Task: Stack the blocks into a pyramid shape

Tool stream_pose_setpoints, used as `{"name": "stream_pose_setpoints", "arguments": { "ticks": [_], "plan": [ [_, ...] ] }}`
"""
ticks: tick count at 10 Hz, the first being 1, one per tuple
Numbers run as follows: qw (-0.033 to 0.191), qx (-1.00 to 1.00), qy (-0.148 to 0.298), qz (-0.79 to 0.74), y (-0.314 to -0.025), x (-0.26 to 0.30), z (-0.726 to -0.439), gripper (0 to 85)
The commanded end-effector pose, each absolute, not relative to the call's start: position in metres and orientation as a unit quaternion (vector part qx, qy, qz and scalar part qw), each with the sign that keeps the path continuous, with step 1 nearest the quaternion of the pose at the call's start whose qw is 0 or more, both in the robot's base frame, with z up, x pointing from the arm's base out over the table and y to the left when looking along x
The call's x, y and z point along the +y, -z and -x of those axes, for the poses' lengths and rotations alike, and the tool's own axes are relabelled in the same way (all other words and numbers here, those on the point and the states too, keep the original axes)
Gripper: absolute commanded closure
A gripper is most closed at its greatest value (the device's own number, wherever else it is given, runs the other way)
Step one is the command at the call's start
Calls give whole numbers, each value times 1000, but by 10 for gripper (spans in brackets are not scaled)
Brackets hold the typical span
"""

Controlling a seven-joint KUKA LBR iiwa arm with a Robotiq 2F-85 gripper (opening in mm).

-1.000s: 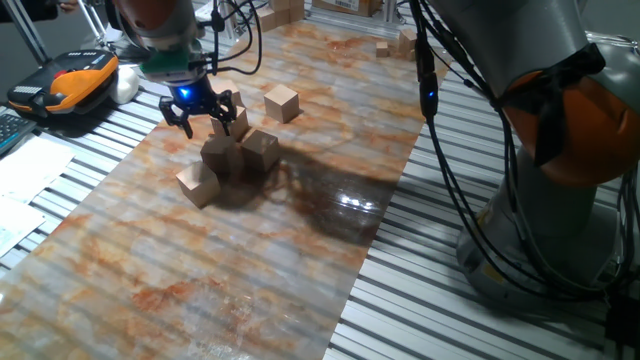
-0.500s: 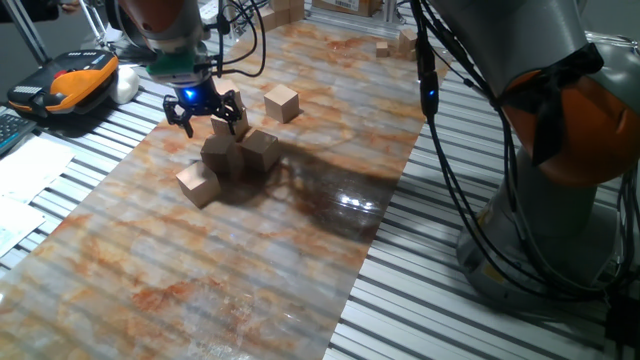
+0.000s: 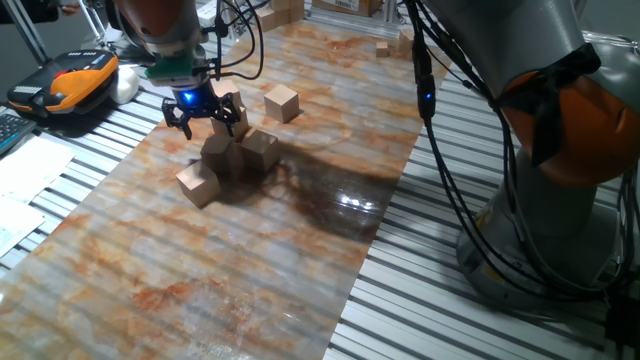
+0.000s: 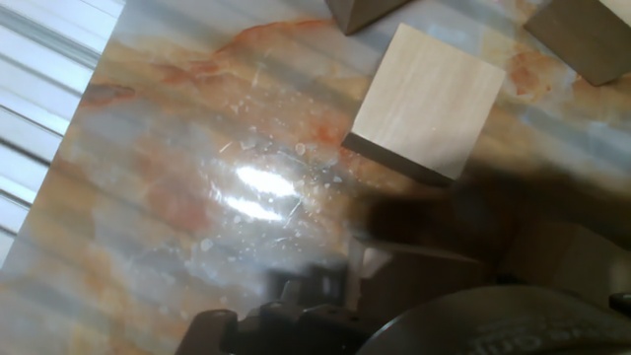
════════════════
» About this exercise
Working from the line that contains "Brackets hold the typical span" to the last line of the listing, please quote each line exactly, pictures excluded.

» Solution
Brackets hold the typical span
"""

Controlling a seven-joint KUKA LBR iiwa arm with a Robotiq 2F-85 gripper (opening in mm).

-1.000s: 
-0.500s: 
+0.000s: 
+0.000s: 

The given answer completes the exercise.